* **Exercise data**
- - -

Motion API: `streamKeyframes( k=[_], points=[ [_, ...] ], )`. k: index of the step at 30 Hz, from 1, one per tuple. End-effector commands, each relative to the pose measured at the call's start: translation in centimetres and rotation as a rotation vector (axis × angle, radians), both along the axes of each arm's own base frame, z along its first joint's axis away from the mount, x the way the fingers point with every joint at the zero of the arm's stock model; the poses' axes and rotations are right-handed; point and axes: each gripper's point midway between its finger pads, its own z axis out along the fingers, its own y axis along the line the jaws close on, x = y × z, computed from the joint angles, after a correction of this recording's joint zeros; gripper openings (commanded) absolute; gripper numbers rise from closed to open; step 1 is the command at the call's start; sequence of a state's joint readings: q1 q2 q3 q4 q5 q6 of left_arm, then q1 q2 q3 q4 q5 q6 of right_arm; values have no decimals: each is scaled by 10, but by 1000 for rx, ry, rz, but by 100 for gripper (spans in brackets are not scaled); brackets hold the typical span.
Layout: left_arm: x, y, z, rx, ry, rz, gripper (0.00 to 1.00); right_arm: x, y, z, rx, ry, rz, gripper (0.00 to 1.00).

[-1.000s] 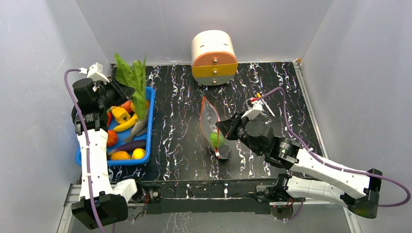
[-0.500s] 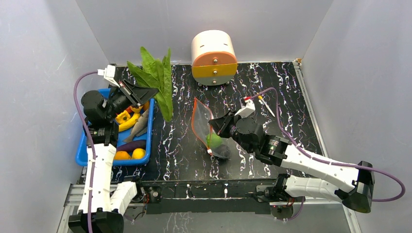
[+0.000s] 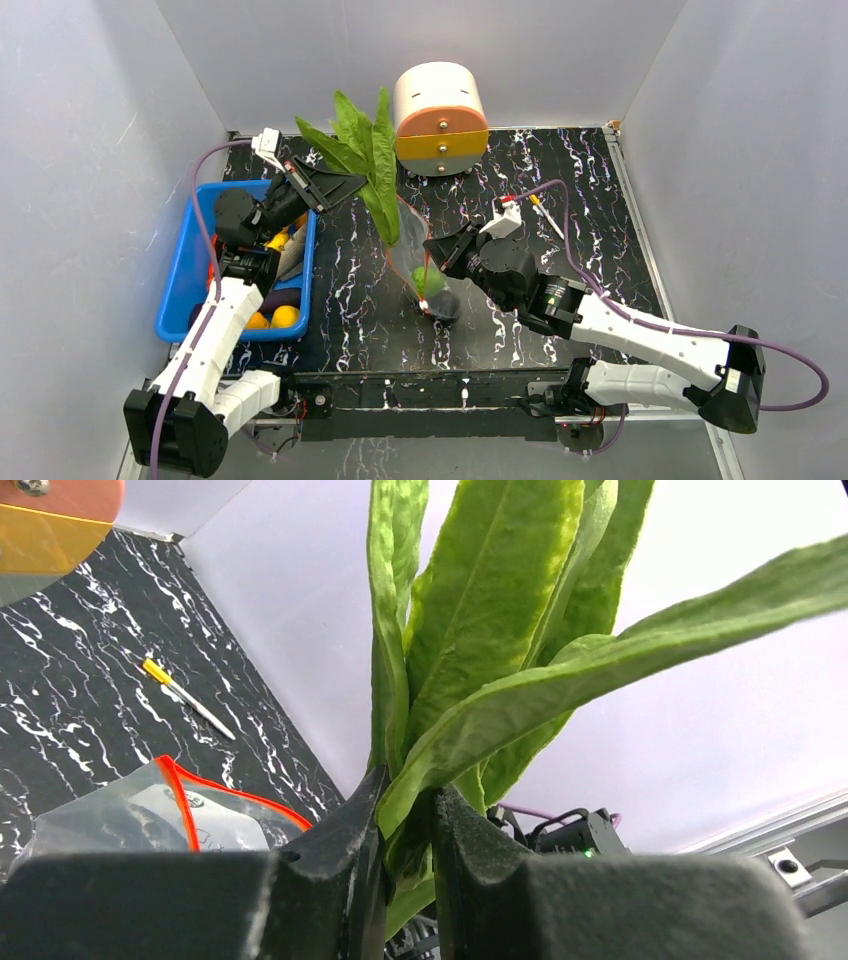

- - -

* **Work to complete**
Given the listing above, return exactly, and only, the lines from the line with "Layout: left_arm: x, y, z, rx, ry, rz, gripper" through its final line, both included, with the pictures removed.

* **Worked solution**
Layout: left_arm: x, y, z, rx, ry, rz, gripper (0.00 to 1.00); right_arm: x, y, z, rx, ry, rz, gripper (0.00 to 1.00).

[-1.000s] 
[-0.500s] 
[+0.000s] 

The exercise is now finished.